### TASK STATEMENT
Copy all entries without alteration and skip the pictures they hold.

### MATERIAL TO PROCESS
-*-*-

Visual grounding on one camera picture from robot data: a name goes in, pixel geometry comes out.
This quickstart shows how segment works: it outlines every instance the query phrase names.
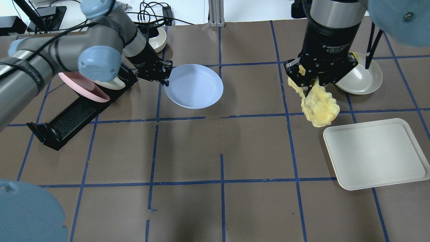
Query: pink plate
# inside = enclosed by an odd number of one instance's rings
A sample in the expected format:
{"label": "pink plate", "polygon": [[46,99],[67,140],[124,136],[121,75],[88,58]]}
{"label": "pink plate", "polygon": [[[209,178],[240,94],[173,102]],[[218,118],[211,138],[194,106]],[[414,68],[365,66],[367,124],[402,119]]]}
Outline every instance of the pink plate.
{"label": "pink plate", "polygon": [[71,89],[95,102],[107,102],[111,98],[106,95],[94,82],[79,72],[60,72],[58,76]]}

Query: screw
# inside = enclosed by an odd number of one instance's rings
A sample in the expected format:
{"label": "screw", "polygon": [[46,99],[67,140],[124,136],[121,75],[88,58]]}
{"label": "screw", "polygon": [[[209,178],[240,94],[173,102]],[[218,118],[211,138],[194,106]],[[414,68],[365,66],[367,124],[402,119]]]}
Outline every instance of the screw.
{"label": "screw", "polygon": [[409,20],[411,20],[412,19],[412,17],[414,16],[414,14],[413,13],[411,13],[411,12],[408,12],[408,13],[406,13],[404,16],[403,16],[403,20],[405,20],[405,21],[409,21]]}

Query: light blue joint cover
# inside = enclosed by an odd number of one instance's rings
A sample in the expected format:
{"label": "light blue joint cover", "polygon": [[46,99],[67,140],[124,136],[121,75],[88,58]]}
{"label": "light blue joint cover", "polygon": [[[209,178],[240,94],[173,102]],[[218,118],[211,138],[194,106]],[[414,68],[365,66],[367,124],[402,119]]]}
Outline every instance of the light blue joint cover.
{"label": "light blue joint cover", "polygon": [[[87,19],[93,19],[105,14],[109,10],[112,1],[115,0],[82,0],[81,11]],[[116,2],[114,9],[119,5],[120,4]]]}
{"label": "light blue joint cover", "polygon": [[120,70],[121,54],[104,45],[90,47],[78,57],[78,69],[82,75],[93,81],[111,81]]}
{"label": "light blue joint cover", "polygon": [[[370,0],[368,12],[375,23],[402,45],[430,45],[430,0]],[[405,20],[406,14],[411,17]]]}
{"label": "light blue joint cover", "polygon": [[0,241],[67,241],[64,211],[40,186],[0,179],[0,204]]}
{"label": "light blue joint cover", "polygon": [[9,50],[7,50],[7,55],[9,55],[9,56],[13,55],[13,53],[15,53],[16,50],[18,49],[18,45],[21,44],[22,41],[24,41],[26,39],[31,39],[31,38],[34,38],[34,37],[28,37],[28,38],[24,38],[21,40],[13,41],[9,46]]}

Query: rectangular tray
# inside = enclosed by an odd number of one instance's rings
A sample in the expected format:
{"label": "rectangular tray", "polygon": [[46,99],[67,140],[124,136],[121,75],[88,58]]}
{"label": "rectangular tray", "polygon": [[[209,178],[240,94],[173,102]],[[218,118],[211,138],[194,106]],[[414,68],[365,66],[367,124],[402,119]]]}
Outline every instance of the rectangular tray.
{"label": "rectangular tray", "polygon": [[329,127],[323,137],[339,185],[346,190],[430,178],[430,165],[400,118]]}

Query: yellow cloth
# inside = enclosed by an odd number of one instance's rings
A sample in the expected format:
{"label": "yellow cloth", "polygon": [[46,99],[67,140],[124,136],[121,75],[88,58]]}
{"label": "yellow cloth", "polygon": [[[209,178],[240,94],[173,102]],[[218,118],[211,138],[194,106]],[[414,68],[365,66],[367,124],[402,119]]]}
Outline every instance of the yellow cloth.
{"label": "yellow cloth", "polygon": [[[305,69],[299,66],[300,73],[305,74]],[[332,124],[332,121],[338,116],[340,107],[336,104],[336,99],[328,93],[326,89],[319,85],[318,79],[315,81],[307,97],[304,96],[302,87],[298,87],[291,78],[288,78],[288,85],[296,91],[301,97],[301,108],[308,121],[312,122],[314,127],[324,127]]]}

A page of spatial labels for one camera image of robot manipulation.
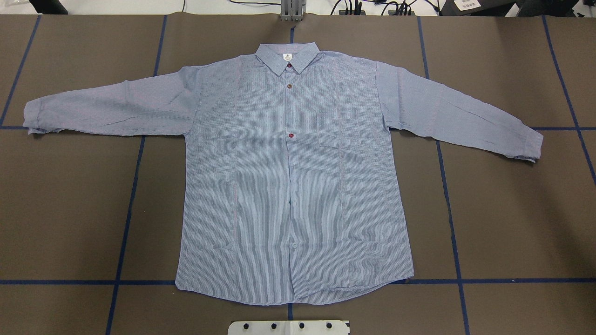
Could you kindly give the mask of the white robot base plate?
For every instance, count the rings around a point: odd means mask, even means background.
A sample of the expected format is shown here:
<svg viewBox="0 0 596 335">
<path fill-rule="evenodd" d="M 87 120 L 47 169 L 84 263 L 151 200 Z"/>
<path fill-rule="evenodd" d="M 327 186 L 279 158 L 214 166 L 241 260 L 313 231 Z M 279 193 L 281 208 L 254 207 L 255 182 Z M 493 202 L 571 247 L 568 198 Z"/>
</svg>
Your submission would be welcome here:
<svg viewBox="0 0 596 335">
<path fill-rule="evenodd" d="M 228 335 L 350 335 L 349 321 L 302 320 L 233 322 Z"/>
</svg>

-*-*-

### OUTPUT BELOW
Visual grounding on one camera picture from robot data: a name goes in, pixel geometry comes out.
This quickstart shows how segment works: it outlines every instance the query phrase names.
Query: pink plate
# inside = enclosed by an odd number of one instance's rings
A sample in the expected format:
{"label": "pink plate", "polygon": [[46,99],[67,140],[124,136],[121,75],[88,58]]}
{"label": "pink plate", "polygon": [[[209,178],[240,94],[173,102]],[[218,118],[211,138],[194,106]],[[414,68],[365,66],[367,124],[402,119]]]}
Outline every instance of the pink plate.
{"label": "pink plate", "polygon": [[71,89],[95,102],[107,102],[111,98],[106,95],[94,82],[79,72],[60,72],[58,76]]}

Query: screw
# inside = enclosed by an odd number of one instance's rings
A sample in the expected format:
{"label": "screw", "polygon": [[46,99],[67,140],[124,136],[121,75],[88,58]]}
{"label": "screw", "polygon": [[[209,178],[240,94],[173,102]],[[218,118],[211,138],[194,106]],[[414,68],[365,66],[367,124],[402,119]]]}
Outline every instance of the screw.
{"label": "screw", "polygon": [[409,20],[411,20],[412,19],[412,17],[414,16],[414,14],[413,13],[411,13],[411,12],[408,12],[408,13],[406,13],[404,16],[403,16],[403,20],[405,20],[405,21],[409,21]]}

Query: light blue joint cover
# inside = enclosed by an odd number of one instance's rings
A sample in the expected format:
{"label": "light blue joint cover", "polygon": [[46,99],[67,140],[124,136],[121,75],[88,58]]}
{"label": "light blue joint cover", "polygon": [[[209,178],[240,94],[173,102]],[[218,118],[211,138],[194,106]],[[414,68],[365,66],[367,124],[402,119]]]}
Outline every instance of the light blue joint cover.
{"label": "light blue joint cover", "polygon": [[[87,19],[93,19],[105,14],[109,10],[112,1],[115,0],[82,0],[81,11]],[[116,2],[114,9],[119,5],[120,4]]]}
{"label": "light blue joint cover", "polygon": [[120,70],[121,54],[104,45],[90,47],[78,57],[78,69],[82,75],[93,81],[111,81]]}
{"label": "light blue joint cover", "polygon": [[[370,0],[368,12],[375,23],[402,45],[430,45],[430,0]],[[405,20],[406,14],[411,17]]]}
{"label": "light blue joint cover", "polygon": [[0,241],[67,241],[64,211],[40,186],[0,179],[0,204]]}
{"label": "light blue joint cover", "polygon": [[9,50],[7,50],[7,55],[9,55],[9,56],[13,55],[13,53],[15,53],[16,50],[18,49],[18,45],[21,44],[22,41],[24,41],[26,39],[31,39],[31,38],[34,38],[34,37],[28,37],[28,38],[24,38],[21,40],[13,41],[9,46]]}

Query: rectangular tray
# inside = enclosed by an odd number of one instance's rings
A sample in the expected format:
{"label": "rectangular tray", "polygon": [[46,99],[67,140],[124,136],[121,75],[88,58]]}
{"label": "rectangular tray", "polygon": [[[209,178],[240,94],[173,102]],[[218,118],[211,138],[194,106]],[[414,68],[365,66],[367,124],[402,119]]]}
Outline every instance of the rectangular tray.
{"label": "rectangular tray", "polygon": [[329,127],[323,137],[339,185],[346,190],[430,178],[430,165],[400,118]]}

Query: yellow cloth
# inside = enclosed by an odd number of one instance's rings
A sample in the expected format:
{"label": "yellow cloth", "polygon": [[46,99],[67,140],[124,136],[121,75],[88,58]]}
{"label": "yellow cloth", "polygon": [[[209,178],[240,94],[173,102]],[[218,118],[211,138],[194,106]],[[414,68],[365,66],[367,124],[402,119]]]}
Outline every instance of the yellow cloth.
{"label": "yellow cloth", "polygon": [[[305,69],[299,66],[300,73],[305,74]],[[332,124],[332,121],[338,116],[340,107],[336,104],[336,99],[328,93],[326,89],[319,85],[318,79],[315,81],[307,97],[304,96],[302,87],[298,87],[291,78],[288,78],[288,85],[296,91],[301,97],[301,108],[308,121],[312,122],[314,127],[324,127]]]}

A page of spatial labels for one camera image of robot manipulation.
Could you kindly give the mask of the white robot base plate?
For every instance, count the rings around a point: odd means mask, even means background.
A sample of the expected format is shown here:
<svg viewBox="0 0 596 335">
<path fill-rule="evenodd" d="M 87 120 L 47 169 L 84 263 L 151 200 Z"/>
<path fill-rule="evenodd" d="M 327 186 L 279 158 L 214 166 L 241 260 L 313 231 Z M 279 193 L 281 208 L 254 207 L 255 182 Z M 493 202 L 571 247 L 568 198 Z"/>
</svg>
Your submission would be welcome here:
<svg viewBox="0 0 596 335">
<path fill-rule="evenodd" d="M 228 335 L 350 335 L 349 321 L 302 320 L 233 322 Z"/>
</svg>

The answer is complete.